Света и Терентьев тоже были здесь. Лезть наверх не хотелось. Там мы были более уязвимы при попадании снаряда рядом с блиндажом. Но пришлось залезть наверх. Заставили. Да еще и пристегнули друг к другу наручниками. А тут новый залп - и опять снаряды рвутся прямо над блиндажом. Спасибо тебе, Самашкинский лес. Своими вековыми деревьями ты спасал нас. Ни один снаряд не долетал до земли.
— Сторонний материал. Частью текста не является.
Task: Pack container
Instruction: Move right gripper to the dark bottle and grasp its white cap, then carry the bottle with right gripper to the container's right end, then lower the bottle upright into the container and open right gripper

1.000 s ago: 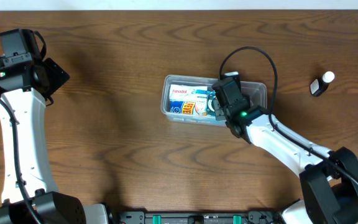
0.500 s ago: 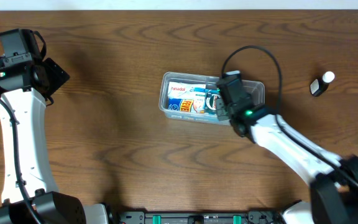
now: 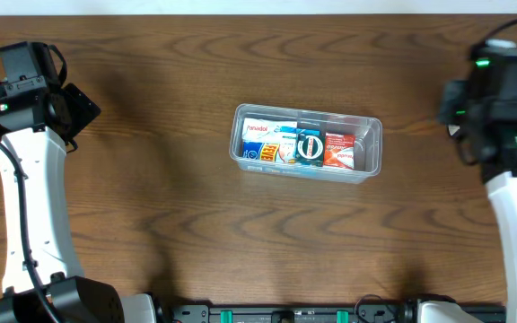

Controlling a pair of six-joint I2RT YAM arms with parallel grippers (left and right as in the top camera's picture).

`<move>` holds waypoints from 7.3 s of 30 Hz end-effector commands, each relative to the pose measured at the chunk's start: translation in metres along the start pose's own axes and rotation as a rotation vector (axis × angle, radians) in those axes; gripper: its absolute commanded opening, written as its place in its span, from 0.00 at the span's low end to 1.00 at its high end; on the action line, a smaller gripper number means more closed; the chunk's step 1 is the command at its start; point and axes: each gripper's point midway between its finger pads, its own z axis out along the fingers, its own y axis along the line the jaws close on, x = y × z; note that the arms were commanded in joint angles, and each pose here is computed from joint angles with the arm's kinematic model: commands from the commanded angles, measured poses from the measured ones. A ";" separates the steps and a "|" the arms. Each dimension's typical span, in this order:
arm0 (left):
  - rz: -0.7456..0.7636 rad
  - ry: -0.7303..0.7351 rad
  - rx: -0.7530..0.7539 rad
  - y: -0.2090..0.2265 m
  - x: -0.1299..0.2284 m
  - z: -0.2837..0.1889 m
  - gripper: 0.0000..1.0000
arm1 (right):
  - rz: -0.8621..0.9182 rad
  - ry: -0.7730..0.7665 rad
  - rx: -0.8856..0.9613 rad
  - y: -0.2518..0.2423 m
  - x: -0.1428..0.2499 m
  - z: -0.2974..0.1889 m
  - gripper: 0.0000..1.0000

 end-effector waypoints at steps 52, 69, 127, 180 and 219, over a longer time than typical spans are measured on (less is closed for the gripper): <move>-0.007 0.002 -0.004 0.000 -0.002 0.001 0.98 | -0.125 0.259 -0.194 -0.062 0.082 0.196 0.40; -0.007 0.002 -0.004 0.000 -0.002 0.001 0.98 | -0.115 0.170 -0.204 -0.041 0.030 0.157 0.21; -0.007 0.001 -0.004 0.000 -0.002 0.001 0.98 | -0.097 0.378 -0.011 0.145 0.103 0.021 0.24; -0.007 0.002 -0.004 0.000 -0.002 0.001 0.98 | -0.174 0.412 -0.058 0.170 0.145 0.076 0.25; -0.007 0.002 -0.004 0.000 -0.002 0.001 0.98 | -0.229 0.424 -0.023 0.138 0.137 0.064 0.45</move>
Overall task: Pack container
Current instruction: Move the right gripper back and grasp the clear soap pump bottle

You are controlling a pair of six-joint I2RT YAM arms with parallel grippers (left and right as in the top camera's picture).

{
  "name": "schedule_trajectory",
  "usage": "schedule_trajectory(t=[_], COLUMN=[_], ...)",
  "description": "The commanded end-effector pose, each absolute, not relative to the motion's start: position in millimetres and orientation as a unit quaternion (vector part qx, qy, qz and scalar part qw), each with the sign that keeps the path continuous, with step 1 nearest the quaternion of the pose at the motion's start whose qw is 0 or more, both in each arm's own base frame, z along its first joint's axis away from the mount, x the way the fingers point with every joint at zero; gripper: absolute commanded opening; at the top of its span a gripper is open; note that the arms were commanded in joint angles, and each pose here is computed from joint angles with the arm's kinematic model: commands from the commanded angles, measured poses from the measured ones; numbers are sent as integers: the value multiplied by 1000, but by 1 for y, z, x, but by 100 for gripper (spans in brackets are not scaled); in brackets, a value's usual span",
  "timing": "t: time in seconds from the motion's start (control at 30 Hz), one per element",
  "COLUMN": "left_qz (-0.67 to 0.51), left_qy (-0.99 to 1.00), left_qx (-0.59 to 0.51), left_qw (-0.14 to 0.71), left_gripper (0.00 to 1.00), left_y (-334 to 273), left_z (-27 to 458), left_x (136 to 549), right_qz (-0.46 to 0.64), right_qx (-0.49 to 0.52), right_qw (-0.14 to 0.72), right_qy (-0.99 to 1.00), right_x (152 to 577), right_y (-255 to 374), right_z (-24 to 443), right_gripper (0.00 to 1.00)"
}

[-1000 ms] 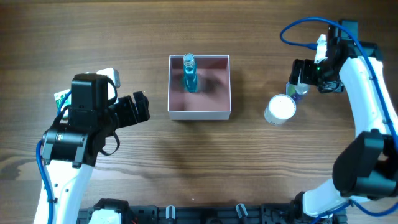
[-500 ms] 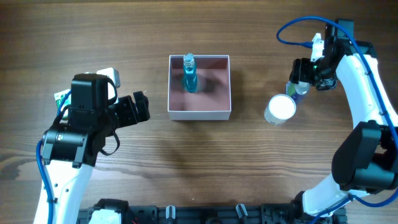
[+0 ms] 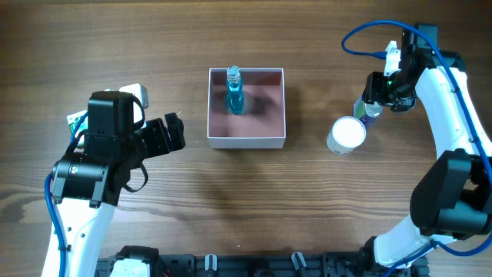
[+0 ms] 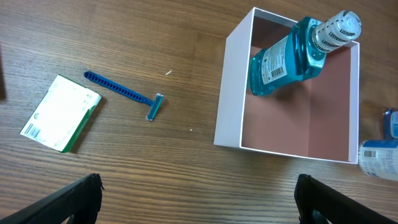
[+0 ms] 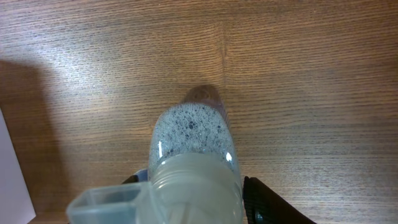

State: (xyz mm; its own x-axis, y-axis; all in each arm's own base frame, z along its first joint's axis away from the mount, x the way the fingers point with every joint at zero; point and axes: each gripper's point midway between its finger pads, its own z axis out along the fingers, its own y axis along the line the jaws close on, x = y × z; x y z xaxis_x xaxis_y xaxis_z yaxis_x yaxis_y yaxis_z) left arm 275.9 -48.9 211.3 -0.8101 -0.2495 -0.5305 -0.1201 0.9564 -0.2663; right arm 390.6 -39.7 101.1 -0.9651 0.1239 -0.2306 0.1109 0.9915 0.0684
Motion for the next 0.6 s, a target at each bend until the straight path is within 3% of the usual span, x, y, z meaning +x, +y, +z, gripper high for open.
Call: schedule_trajectory(t=[0.0,0.23,0.33,0.53,0.57], left_qz=[-123,-123,-123,-123,-123], left_qy=[941,941,941,941,941], left_qx=[-98,-98,-98,-98,-98], left_qw=[299,299,299,300,299], left_gripper=[100,100,100,100,100], left_y=[-52,-52,-52,-52,-52], left_z=[220,220,220,220,220], left_x=[279,279,279,279,279], right_qz=[34,34,34,34,34], right_qx=[61,61,61,61,61], right_qw=[115,117,117,117,117], right_qy=[991,991,991,991,991], right_x=[392,393,393,393,393], right_y=[-37,-37,-37,-37,-37], right_z=[98,98,98,98,98], right_gripper=[49,43,29,19,13])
Следующий залп накрыл полосу северо-западней лагеря и обстрел прекратился. Надо будет подойти к Кюри Ирисханову с нашим самым больным вопросом о переговорах по освобождению. Кюри добрый, если даже ничего не происходит, соврет, успокоит. Жить станет легче, если наше существование можно назвать жизнью.

Кюри был обеспокоен, отдавал какие-то указания, бандиты бегали. Он подошел, велел снять с нас наручники и сказал:

- Позавтракайте и будьте готовы...

В это время его отвлекли, а нас вытолкали на улицу. Огромный ствол лежал прямо у нас на кострище. Я заметил, как Кюри, одетый в красную майку, уходит из лагеря в сторону Самашек.

Ко мне подошел незнакомый боевик.

- Виктор, не узнаешь? - он добродушно улыбался, а я не знал, как реагировать. Видел его, как-будто, впервые. Боевик, а может и не боевик, ведь он был одет в гражданское, махнул рукой и уселся в относительно сухую траву под деревом. Я облегченно вздохнул. Попробовал сдвинуть ствол дерева с кострища. Бесполезно. Кузьмина, нагнувшись, проверяла целостность наших запасов пищи. Она прошептала мне:

- Ты что? Правда, его не узнал? Это же Зуб!

Черт возьми! Только Зуба еще здесь не хватало! Но тогда я еще не знал, насколько изменился этот человек с тех пор, как охранял нас в Грозном. Он повоевал.

Всего час прошел после обстрела. Солнышко уже подсушило землю. Мы с Терентьевым распиливали свалившееся в костер дерево, чтобы освободить нашу площадку. Сквозь густой подлесок я заметил красную майку возвращающегося Кюри. Через несколько секунд он вбежал в лагерь. Непонятно, зачем он говорил по-русски:

- На тропинке, метрах в трехстах, спецназ. Лес оцеплен войсками. Спецоперация.

Потом он говорил по-чеченски. Все сразу забегали. Бислан и Леча-младший схватили автоматы и побежали по тропинке в сторону, откуда пришел Кюри. И почти сразу же раздались выстрелы.

Лагерь мгновенно опустел. Из блиндажа вышел Адам с ударением на первую "а" и махнул нам рукой.

- Сюда! Быстро! - скомандовал он.

Мы подбежали к блиндажу. Адам сунул мне белый мешок из-под сахара.

- Здесь хлеб, - сказал он. - Понесешь.

Подбежал Кюри.

- Передвигаться тихо и строго за мной, - сказал он.

Мы двинулись за ним из лагеря. Зуб с двумя автоматами и увешанный гранатами остановился. Он что-то сказал Кюри.

Кюри оглянулся на нас.

- Туда нельзя, - сказал он нам. - Пойдем в другое место.

Нам, вообще-то, было все равно, в какое место идти. Зуб ушел вперед. Кюри и мы двинулись следом. Колонну замыкал Адам. Уходили на запад от лагеря. Перестрелка не умолкала, но звуки ее слышались уже не со стороны Самашек, а значительно южнее.

Мы шли уже больше часа. Шли по обрывистому берегу реки, поминутно останавливаясь и приседая около деревьев, чтобы не выдавать себя. В это время Кюри прислушивался, выбирал направление, отправлял вперед Зуба, а через минуту, когда тот издавал ртом и руками какое-то совиное уханье, мы отправлялись за ним.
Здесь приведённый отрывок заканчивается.